Simon Willison’s Weblog

Subscribe

ChatGPT in “4o” mode is not running the new features yet

15th May 2024

Monday’s OpenAI announcement of their new GPT-4o model included some intriguing new features:

  • Creepily good improvements to the ability to both understand and produce voice (Sam Altman simply tweeted “her”), and to be interrupted mid-sentence
  • New image output capabilities that appear to leave existing models like DALL-E 3 in the dust—take a look at the examples, they seem to have solved consistent character representation AND reliable text output!

They also made the new 4o model available to paying ChatGPT Plus users, on the web and in their apps.

But, crucially, those big new features were not part of that release.

Here’s the relevant section from the announcement post:

We recognize that GPT-4o’s audio modalities present a variety of novel risks. Today we are publicly releasing text and image inputs and text outputs. Over the upcoming weeks and months, we’ll be working on the technical infrastructure, usability via post-training, and safety necessary to release the other modalities.

This is catching out a lot of people. The ChatGPT iPhone app already has image output, and it already has a voice mode. These worked with the previous GPT-4 mode and they still work with the new GPT-4o mode... but they are not using the new model’s capabilities.

Lots of people are discovering the voice mode for the first time—it’s the headphone icon in the bottom right of the interface.

They try it and it’s impressive (it was impressive before) but it’s nothing like as good as the voice mode in Monday’s demos.

Honestly, it’s not at all surprising that people are confused. They’re seeing the “4o” option and, understandably, are assuming that this is the set of features that were announced earlier this week.

Screenshot of the ChatGPT iPhone app. An arrow points to the 4o indicator in the title saying GPT-4o - another arrow points to the headphone icon at the bottom saying Not GPT-4o

Most people don’t distinguish models from features

Think about what you need to know in order to understand what’s going on here:

GPT-4o is a brand new multi-modal Large Language Model. It can handle text, image and audio input and produce text, image and audio output.
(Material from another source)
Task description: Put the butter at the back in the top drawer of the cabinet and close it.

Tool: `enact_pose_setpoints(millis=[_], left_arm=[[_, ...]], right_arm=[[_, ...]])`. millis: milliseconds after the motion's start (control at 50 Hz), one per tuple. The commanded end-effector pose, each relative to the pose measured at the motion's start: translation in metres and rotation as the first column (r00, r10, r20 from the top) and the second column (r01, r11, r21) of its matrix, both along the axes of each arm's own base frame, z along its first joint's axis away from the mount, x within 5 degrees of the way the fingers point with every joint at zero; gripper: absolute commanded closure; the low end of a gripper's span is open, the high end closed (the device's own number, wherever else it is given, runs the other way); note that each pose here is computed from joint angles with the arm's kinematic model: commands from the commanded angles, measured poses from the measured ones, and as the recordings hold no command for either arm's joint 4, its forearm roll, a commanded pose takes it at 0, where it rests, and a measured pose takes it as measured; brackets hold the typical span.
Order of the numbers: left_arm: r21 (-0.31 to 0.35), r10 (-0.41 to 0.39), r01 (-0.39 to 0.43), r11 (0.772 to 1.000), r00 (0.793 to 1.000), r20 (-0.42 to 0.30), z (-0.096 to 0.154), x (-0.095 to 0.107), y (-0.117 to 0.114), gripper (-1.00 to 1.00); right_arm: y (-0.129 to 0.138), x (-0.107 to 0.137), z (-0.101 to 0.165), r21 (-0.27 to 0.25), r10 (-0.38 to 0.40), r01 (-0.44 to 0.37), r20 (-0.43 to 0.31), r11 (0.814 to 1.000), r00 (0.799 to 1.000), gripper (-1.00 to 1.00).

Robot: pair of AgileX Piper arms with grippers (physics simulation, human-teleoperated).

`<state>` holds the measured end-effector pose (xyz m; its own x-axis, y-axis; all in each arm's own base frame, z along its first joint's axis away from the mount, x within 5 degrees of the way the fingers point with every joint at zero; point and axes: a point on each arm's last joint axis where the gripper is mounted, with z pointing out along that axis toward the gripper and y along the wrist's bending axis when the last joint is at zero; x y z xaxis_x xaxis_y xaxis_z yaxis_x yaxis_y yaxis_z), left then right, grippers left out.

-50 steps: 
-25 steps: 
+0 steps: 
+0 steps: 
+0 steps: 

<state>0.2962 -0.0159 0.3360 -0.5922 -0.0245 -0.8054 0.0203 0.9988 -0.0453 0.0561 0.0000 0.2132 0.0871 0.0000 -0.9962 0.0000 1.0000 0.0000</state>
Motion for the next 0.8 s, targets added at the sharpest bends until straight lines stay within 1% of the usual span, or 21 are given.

But... the version of GPT-4o that has been made available so far—both via the API and via the OpenAI apps—is only able to handle text and image input and produce text output. The other features are not yet available outside of OpenAI (and a select group of partners).

And yet in the apps it can still handle audio input and output and generate images. That’s because the app version of the model is wrapped with additional tools.

The audio input is handled by a separate model called Whisper, which converts speech to text. That text is then fed into the LLM, which generates a text response.

The response is passed to OpenAI’s boringly-named tts-1 (or maybe tts-1-hd) model (described here), which converts that text to speech.

While nowhere near as good as the audio in Monday’s demo, tts-1 is still a really impressive model. I’ve been using it via my ospeak CLI tool since it was released back in November.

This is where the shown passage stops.